** Problem requirements **
Scan the lines below and report each one containing "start" by copying it.

** Recorded data **
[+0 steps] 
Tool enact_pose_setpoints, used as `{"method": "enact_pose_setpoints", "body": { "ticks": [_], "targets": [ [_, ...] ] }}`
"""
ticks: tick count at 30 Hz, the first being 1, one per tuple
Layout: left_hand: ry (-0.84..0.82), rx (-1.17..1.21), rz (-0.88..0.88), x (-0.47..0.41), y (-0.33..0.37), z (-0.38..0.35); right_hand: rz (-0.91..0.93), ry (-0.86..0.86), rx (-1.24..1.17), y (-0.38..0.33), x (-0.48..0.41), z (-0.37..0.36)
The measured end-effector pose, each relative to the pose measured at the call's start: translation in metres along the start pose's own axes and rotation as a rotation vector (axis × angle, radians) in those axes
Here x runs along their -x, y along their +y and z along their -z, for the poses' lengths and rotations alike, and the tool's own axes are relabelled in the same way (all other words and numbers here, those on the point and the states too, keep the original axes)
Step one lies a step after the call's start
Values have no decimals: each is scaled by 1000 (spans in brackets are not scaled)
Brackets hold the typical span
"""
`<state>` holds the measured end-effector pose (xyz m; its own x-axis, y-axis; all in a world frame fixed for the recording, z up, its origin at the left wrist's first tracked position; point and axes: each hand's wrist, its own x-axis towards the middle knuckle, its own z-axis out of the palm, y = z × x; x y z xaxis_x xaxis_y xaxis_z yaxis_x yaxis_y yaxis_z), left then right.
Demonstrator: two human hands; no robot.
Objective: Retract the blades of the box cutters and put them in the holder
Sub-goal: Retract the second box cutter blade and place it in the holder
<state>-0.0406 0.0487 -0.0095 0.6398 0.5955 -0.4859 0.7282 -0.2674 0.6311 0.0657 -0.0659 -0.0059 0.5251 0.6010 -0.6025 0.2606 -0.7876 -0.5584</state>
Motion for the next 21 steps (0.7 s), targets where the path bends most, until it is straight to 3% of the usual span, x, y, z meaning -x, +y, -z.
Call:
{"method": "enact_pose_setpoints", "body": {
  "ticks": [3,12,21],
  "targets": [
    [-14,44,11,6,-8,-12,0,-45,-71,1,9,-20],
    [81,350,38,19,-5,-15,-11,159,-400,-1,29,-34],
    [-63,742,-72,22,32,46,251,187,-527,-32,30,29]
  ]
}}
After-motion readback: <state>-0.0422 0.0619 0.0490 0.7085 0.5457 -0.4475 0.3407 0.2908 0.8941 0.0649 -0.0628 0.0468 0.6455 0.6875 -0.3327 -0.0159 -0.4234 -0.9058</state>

** Worked solution **
The measured end-effector pose, each relative to the pose measured at the call's start: translation in metres along the start pose's own axes and rotation as a rotation vector (axis × angle, radians) in those axes
Step one lies a step after the call's start

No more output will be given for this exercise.